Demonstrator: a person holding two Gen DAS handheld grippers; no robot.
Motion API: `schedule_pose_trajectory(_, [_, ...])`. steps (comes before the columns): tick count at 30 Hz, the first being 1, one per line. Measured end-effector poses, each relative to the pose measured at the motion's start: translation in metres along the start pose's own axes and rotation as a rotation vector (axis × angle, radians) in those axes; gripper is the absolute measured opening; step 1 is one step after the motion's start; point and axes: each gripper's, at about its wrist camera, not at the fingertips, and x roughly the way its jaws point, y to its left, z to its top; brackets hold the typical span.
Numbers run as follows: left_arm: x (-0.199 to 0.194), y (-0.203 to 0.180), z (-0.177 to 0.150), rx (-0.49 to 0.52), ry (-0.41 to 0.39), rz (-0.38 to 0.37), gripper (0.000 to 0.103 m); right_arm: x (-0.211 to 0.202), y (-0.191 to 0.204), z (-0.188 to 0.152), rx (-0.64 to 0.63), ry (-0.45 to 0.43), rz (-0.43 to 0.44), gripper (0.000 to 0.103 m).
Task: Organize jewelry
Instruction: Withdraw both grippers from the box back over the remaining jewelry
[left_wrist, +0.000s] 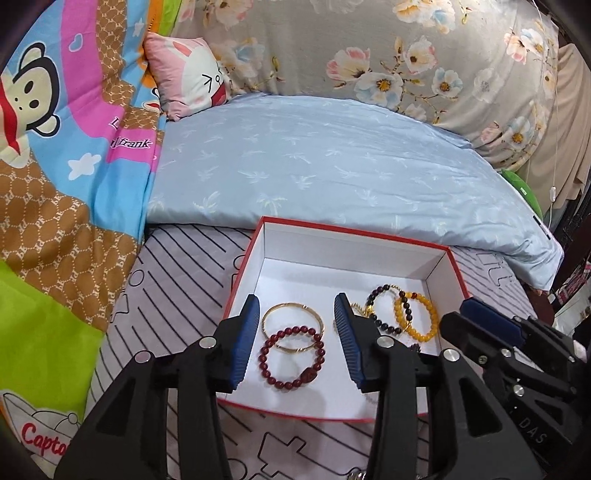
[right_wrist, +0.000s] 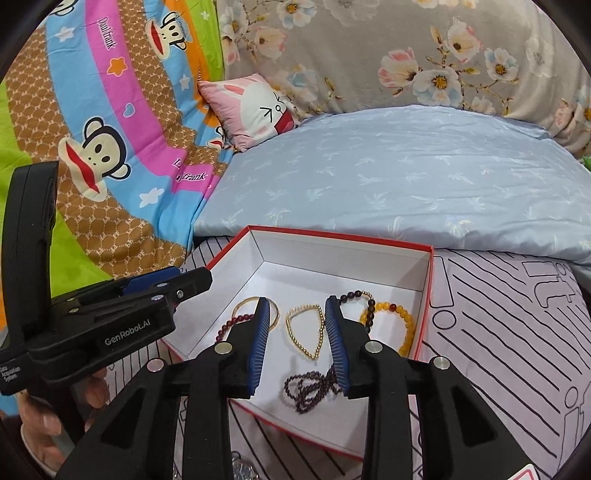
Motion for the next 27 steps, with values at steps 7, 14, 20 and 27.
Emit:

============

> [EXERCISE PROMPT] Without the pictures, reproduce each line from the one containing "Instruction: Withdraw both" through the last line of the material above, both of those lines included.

> [ANSWER TO THE PROBLEM]
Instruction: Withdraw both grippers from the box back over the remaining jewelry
[left_wrist, +0.000s] 
[right_wrist, +0.000s] 
Motion for the next 27 steps, with values at steps 7, 14, 20 and 27.
Emit:

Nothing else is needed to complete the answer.